By Michael Montgomery—Exclusive to Rare Earth Investing News[1]
[2]The rare earth market has been dominated by China, and more importantly, the changes to China's mining and export policy. During 2010, the fierce cutbacks to exports and clamp downs on small and illegal mining operations brought media attention to both rare earth and strategic metals. The changes to exports lit a fire under governments and corporations to secure the these crucial elements needed for their business and national security needs. Last month Chinese officials stated that drastic changes to the rare earth industry were in the works, and reassuring that export quotas would be ‘reasonable.' Those with intimate knowledge of this market know this statement to be less than sincere. Some of the changes to the policy have now been made public.
Details over the environmental regulations were released from the Ministry of Environmental Protection. The details include, for example, the limit for ammonia nitrogen content at 25 mg per liter of water for existing rare earths companies beginning Jan.1 2012. The current limit ranges from 300 to 5,000 mg per liter of water. This sharp reduction and new found desire for environmental protection will change the face of the Chinese rare earth industry. The smaller firms may not have the ability to upgrade their processing facilities to keep up with the changes, which only become more stringent in 2014.
“To small and medium enterprises in the rare earth industry, the new standards will make them suffer and even die out, given their capital and technological limits,” stated Tan Wanli[3], Chief Engineer of the Heli Rare Earth Smelting Co.
The larger firms able to cope with the changes will slowly build their power, buying out their smaller competitors. This consolidation in the industry is something that the Chinese government stated in September[4] of 2010, these new regulations may help that process along.
“The rules will drive the small and medium rare earth enterprises out of the industry or to be merged with big players and thus promote the industry consolidation," said Lin Donglu, secretary general of the Chinese Society of Rare Earths.
The environmental protections are the only accepted non-tariff barrier to trade under WTO trade policy. The move by the Chinese not only consolidates their industry, but avoids a trade dispute. Talks of Europe, Japan and the US bring a trade dispute with the WTO over rare earth policy gained traction when a preliminary report concluding that China has no legal right to impose export restrictions[5] on nine raw materials, said trade diplomats and lawyers.

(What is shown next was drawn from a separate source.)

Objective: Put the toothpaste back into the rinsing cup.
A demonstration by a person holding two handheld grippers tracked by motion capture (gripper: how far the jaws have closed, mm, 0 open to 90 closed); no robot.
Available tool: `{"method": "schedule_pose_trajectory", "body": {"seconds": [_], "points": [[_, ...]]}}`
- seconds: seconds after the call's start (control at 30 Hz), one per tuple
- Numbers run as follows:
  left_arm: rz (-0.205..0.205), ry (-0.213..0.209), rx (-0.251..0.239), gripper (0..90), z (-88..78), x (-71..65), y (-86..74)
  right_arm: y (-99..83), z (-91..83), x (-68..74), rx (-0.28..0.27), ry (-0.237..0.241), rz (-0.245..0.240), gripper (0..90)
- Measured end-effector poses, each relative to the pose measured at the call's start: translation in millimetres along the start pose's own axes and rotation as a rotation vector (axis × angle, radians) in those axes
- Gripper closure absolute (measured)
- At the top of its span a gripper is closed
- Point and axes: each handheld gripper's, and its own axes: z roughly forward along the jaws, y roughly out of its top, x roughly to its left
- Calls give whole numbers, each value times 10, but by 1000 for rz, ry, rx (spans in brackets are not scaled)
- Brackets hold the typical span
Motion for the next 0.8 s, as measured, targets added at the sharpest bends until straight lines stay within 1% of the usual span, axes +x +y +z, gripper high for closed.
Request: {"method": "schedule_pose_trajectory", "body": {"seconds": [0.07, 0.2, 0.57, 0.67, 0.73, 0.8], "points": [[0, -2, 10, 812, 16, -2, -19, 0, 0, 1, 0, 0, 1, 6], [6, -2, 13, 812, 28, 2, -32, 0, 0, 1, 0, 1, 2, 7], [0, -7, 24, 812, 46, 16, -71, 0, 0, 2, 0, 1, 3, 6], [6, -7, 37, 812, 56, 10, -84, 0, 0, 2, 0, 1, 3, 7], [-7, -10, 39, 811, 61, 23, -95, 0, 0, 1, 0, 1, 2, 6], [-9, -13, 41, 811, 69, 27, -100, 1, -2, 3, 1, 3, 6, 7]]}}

The changes to China's rare earth strategy have sparked motivation to secure non-Chinese rare earth supply of REE's. South Korea stated that the nation plans to increase its strategic reserves of rare earths to provide Korean companies with normal production for up to 100 days by 2014. South Korean officials also stated that “in order to increase national reserves, the country will invest more in overseas mining operations in Mongolia, Australia and Canada, and work more closely with private companies such as Hyundai Motor Co. and POSCO,” according to the report by the Yonhap News Agency[6].
For Japan, the largest importer of Chinese rare earth, the story is very much the same. In response to the restrictions, a collection of Japanese and S. Korean companies have agreed to a $1.95 billion deal for 15 percent of a Brazilian niobium mine. While niobium isn't classified as a rare earth, it is a strategic, rare metal that falls under the policies being laid out by China.
“Nippon Steel, JFE Steel, and trading house Sojitz as well as the state-owned Japan Oil, Gas and Metals National Corp. will join forces with South Korea's Posco and the country's National Pension Service (NPS).” The deal is for the “Companhia Brasileira de Metalurgia e Mineracao (CBMM) mines niobium, a metal crucial to the production of high-grade steel for automobiles and other products” stated the report from the Associated Foreign Press[7]. The mine produces 82 percent of the world supply of niobium.
As China, South Korea and other countries build strategic reserves of rare earths the new demand is only going to further exacerbate supply side in the market further driving up prices. China will achieve the market consolidation they desire by increasing the costs of production through environmental regulation driving out small firms without a national takeover, potentially avoiding a WTO trade dispute. All of these factors may ensure that the rare earth market will see just as much drama in 2011 as we saw last year.